By Mario Strong

Being a person that has spent quite a bit of time in bodybuilding gyms, I have come across some behaviors that range from absurd to idiotic. The list of bad behavior includes not putting the weights back after use, using foul language in front of the ladies, and spitting on the gym floor. These are sure signs of an inconsiderate person but I can understand the limited mentality. I will never understand, however, is when a trainee is “lifting heavy” on the Bench Press, Squat, or some other exercise and needs a strong spotter to perform every repetition with him. I don’t know about you but I rarely ever use a spotter. Not having someone assist me during my workouts ensures that I’m going to push the steel very hard and with everything I’ve got in order to complete my reps. It also tells me exactly how my training is progressing, unlike someone that is using ten spotters and a crane to set a new personal record and has no clue of how much they could actually lift on their own. I remember back in the mid-70s when I would assist guys at my gym with their training. Every day there was always a member or two that would load a barbell with more weight than they could possibly handle and have a spotter assist them in performing their exercises. Most of the time these members couldn’t even complete one repetition on their own, but with the assistance of a spotter they would bang out several reps and receive high-fives for their “big accomplishments.” On more than one occasion, I fell into the trap of assisting these over-zealous trainees with their lifting and was rewarded with severe strains in both forearms for my efforts. After getting tired of being injured while spotting some of these guys during the Bench Press, I came up with a solution to make them stop asking me for assistance. That solution was simply to drop the barbell on them! I’m always willing to help a trainee complete his final rep but if he can’t get at least one good rep on his own, after he told me he wanted a clean set of six, than he had better not ask me for assistance.
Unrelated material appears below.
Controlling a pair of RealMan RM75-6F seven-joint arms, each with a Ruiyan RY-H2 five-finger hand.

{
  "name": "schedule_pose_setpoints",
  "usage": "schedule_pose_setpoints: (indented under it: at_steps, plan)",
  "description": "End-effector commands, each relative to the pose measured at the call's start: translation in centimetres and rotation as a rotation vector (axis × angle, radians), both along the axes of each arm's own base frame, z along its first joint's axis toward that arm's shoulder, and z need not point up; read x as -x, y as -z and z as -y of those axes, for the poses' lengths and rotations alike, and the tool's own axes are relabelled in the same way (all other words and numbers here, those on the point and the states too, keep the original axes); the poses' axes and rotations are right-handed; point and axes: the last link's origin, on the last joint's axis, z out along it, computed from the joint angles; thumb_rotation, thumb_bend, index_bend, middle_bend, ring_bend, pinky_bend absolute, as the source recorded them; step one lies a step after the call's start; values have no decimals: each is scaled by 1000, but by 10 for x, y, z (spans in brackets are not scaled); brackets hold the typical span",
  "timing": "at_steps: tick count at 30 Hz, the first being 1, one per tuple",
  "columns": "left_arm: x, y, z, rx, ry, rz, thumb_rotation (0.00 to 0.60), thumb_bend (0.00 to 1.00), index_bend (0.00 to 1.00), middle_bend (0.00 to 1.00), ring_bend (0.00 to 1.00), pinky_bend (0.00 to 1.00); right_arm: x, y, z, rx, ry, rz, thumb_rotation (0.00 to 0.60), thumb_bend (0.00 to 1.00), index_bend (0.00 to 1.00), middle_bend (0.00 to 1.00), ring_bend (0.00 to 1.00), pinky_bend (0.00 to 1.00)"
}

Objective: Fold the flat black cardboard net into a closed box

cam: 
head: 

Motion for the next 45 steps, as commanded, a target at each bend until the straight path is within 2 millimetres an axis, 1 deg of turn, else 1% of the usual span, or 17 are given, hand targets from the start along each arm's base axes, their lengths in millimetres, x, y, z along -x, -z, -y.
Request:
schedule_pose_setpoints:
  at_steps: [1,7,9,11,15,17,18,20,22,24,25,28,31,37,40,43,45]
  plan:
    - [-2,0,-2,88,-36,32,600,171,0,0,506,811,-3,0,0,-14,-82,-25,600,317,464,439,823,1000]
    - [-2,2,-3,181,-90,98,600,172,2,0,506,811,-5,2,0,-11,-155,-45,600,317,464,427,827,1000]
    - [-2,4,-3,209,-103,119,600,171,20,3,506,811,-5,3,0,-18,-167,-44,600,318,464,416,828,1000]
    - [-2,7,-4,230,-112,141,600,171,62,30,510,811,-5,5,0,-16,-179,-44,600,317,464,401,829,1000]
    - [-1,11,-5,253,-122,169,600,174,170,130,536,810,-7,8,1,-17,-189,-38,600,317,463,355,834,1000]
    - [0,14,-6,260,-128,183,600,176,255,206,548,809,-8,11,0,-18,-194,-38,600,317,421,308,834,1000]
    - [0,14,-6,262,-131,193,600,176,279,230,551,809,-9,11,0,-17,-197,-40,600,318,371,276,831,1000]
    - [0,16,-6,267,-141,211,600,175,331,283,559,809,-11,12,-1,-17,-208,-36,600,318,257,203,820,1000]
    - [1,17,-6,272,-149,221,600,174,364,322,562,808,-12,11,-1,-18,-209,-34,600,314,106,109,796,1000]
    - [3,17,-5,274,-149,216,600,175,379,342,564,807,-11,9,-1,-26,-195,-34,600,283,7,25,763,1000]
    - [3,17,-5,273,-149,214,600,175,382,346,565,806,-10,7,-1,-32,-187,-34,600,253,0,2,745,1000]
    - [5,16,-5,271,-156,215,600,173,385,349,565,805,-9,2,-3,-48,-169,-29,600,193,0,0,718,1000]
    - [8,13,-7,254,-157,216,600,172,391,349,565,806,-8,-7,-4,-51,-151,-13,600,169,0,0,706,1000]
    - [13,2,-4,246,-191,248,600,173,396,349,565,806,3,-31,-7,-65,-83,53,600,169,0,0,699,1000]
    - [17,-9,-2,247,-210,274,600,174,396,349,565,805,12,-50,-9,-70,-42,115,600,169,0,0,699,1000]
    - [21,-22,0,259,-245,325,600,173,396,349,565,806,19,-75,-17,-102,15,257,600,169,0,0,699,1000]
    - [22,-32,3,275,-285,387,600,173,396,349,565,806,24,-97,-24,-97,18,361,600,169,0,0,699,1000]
The same bad habits and behaviors that existed over thirty years ago in bodybuilding gyms still exist today. In 2009, while training at a gym, I watched a member perform squats while receiving a spot from a workout partner that stood behind him. This workout partner assisted the trainee by wrapping his arms around his upper torso. It looked as if the workout partner was doing more lifting than the trainee was. He pulled the trainee up on every rep performed. What kind of help is that? Unfortunately, this is something I see all too often in our gyms.

Another thing that boggles my mind is watching bodybuilders on completion of their workouts exit the gym and smoke cigarettes with their friends. With all the educational materials available about the dangers of smoking and with the media continually advertising the benefits of quitting, you would think that today’s generation would get the hint. Bodybuilding is supposed to be a healthy way of life, but I guess for some, it is just a way to get big biceps and pectorals. Years ago, there was a member of my gym named Warren that was a regular at the club. Warren was always joking around and did not take his training too seriously. One day, while in my gym, he decided to light up and smoke a cigarette, thinking it would be funny. He was wrong! As a couple of members voiced their disapproval, I walked over to where the smell of smoke was coming from and told Warren to exit the gym immediately. While laughing he blew smoke in my face, which caused me to respond in a very angry manner. Without hesitation, I smacked him across his jaw and sent him flying over an exercise bench. After several gym members helped him to his feet, I terminated his membership and threw him and his cigarettes out of the club. About a year later, Warren came back to my gym and apologized for his stupid behavior. He also stated that he had kicked the habit and was looking to get back into shape. I was glad to see he had the strength to beat the nicotine addiction and signed him up for another year of quality pain.

There is an old Strong saying that every now and then needs repeating. It goes like this: “Of all the senses, common sense is the least common,” I think those words say it all when referring to some of the odd behaviors within our gyms and society in general. As bodybuilders, if we cannot act properly in a place where fitness and health shine, then what hope is there of us ever becoming well-rounded individuals that not only seek respect but show it as well?